Nonmetric multidimensional scaling (NMDS) ordination plots for AH assemblages associated with black alder and European beech leaf material (n = 3). Symbols indicate the microbial treatment and light condition: filled circles (“fungi” in absence of light), open circles (“fungi” in presence of light), filled squares (“combined low” in absence of light), open squares (“combined low” in presence of light), filled triangles (“combined high” in absence of light), and open triangles (“combined high” in presence of light; for details on the microbial treatments, see Table 1). In addition, the group centroids (large symbols) of the individual treatments are shown, which connect the respective replicates via spider webs. The stress values of the NMDS ordinations were below 0.2 (black alder = 0.12, European beech = 0.08), indicating a reasonable fit of the data [43]

Conclusion

Our findings of negative algal priming point to unexpected effects on litter C processing in stream food webs. The immediate effect of negative algal priming may be a shift of heterotrophic decomposers in their utilization of terrestrially-derived leaf litter from using it as a C source to a surface substratum for sole growth. Such a conversion in leaf litter use inevitably slows down the litter processing chain, leading to increased C storage in the form of coarse particulate organic matter (CPOM) and a potential CPOM export downstream. On the contrary, reduced litter processing in headwater streams likely results in a reduced downstream transport of fine particulate organic matter (FPOM), which has particular consequences for the longitudinal connectivity in stream ecosystems [63]. Furthermore, since we observed that algal-derived C was not utilized to build up fungal biomass, such labile C may only poorly be transferred to higher trophic levels.

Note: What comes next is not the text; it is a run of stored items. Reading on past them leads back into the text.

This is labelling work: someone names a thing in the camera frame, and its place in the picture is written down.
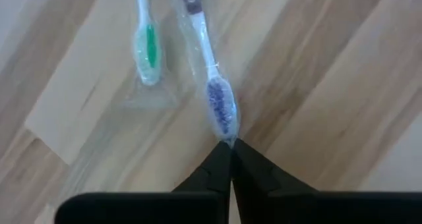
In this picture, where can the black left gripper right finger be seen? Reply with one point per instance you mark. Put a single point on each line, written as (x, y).
(254, 178)

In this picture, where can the green toothbrush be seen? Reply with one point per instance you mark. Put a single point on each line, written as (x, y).
(142, 6)

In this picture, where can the purple toothbrush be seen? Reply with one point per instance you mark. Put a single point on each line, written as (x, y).
(211, 62)

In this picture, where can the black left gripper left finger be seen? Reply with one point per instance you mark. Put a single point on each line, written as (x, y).
(214, 174)

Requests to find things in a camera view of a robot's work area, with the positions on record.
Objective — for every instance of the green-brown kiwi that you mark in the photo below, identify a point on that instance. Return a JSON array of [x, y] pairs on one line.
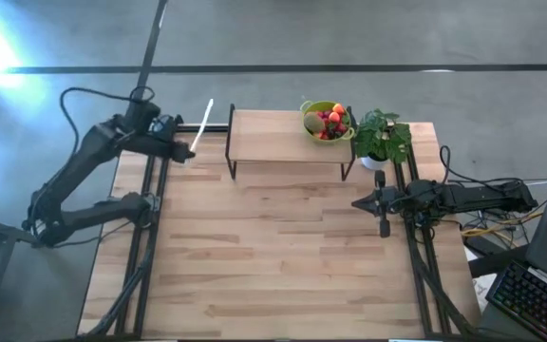
[[314, 122]]

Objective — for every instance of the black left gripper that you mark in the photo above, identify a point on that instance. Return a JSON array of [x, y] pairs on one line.
[[166, 130]]

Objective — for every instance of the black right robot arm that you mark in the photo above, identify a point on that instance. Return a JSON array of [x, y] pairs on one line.
[[482, 197]]

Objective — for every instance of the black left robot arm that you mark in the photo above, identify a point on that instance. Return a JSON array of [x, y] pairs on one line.
[[79, 157]]

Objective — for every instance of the red cherry with green stem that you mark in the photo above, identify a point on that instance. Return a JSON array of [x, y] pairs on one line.
[[342, 127]]

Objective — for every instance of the green plant in white pot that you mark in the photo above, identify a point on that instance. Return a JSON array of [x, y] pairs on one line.
[[378, 138]]

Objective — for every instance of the wooden shelf with black legs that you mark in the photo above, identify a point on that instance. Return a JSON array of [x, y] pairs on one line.
[[278, 135]]

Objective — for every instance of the dark metal stand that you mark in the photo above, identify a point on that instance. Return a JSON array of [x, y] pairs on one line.
[[7, 233]]

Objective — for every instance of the orange yellow peach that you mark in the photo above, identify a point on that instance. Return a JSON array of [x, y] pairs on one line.
[[338, 108], [321, 136], [334, 117]]

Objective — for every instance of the green plastic colander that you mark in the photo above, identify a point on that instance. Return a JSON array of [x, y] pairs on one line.
[[307, 134]]

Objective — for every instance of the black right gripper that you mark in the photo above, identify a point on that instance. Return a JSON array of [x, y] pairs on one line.
[[392, 202]]

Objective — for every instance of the black backlit keyboard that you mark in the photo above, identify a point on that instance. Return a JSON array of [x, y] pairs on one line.
[[530, 299]]

Nevertheless, since our study was conducted at the microcosm scale, the interactions and implications observed here need to be confirmed in situ, as microbial interactions and their effects may be patchier and persist only over short time (days to weeks) under field conditions [11]. In addition, study designs with more complex microbial assemblages are needed for a deeper understanding of microbial interactions and their mechanisms—both at the microcosm and field scale—and as such of the direction and implications of autotrophic priming in aquatic systems.